▸ **What you should do**:
A single stretch of the material below is to be transcribed exactly, starting at the line with "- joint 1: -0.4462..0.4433" and ending after the line with "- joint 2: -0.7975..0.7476".

>>>

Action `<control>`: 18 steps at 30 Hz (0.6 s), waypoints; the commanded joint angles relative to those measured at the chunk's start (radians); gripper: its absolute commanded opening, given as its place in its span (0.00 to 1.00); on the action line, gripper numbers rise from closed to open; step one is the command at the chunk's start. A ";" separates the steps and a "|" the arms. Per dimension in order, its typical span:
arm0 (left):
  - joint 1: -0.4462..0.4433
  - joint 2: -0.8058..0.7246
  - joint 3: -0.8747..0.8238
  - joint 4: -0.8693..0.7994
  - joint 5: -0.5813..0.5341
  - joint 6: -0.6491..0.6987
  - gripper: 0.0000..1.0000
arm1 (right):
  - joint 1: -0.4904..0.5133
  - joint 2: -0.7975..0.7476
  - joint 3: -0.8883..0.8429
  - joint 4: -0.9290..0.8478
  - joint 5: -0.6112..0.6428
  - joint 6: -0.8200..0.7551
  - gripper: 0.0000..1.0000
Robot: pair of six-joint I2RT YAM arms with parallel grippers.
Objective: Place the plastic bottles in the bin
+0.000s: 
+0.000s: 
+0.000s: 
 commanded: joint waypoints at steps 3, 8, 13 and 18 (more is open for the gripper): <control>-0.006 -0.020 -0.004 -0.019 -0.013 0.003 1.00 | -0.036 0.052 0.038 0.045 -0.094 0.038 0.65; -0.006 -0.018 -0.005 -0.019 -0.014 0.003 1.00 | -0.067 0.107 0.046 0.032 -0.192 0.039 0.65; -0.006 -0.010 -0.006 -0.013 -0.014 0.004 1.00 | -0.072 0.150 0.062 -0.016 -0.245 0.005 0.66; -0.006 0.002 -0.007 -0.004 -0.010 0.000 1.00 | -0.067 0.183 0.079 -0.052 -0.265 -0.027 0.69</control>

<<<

▸ **Task result**:
  - joint 1: -0.4462..0.4433
  - joint 2: -0.8058..0.7246
  - joint 3: -0.8747..0.8238
  - joint 4: -0.8693..0.7994
  - joint 5: -0.5813..0.5341
  - joint 6: -0.6491..0.6987
  - gripper: 0.0000..1.0000
arm1 (right):
  - joint 1: -0.4904..0.5133
  - joint 2: -0.7975..0.7476

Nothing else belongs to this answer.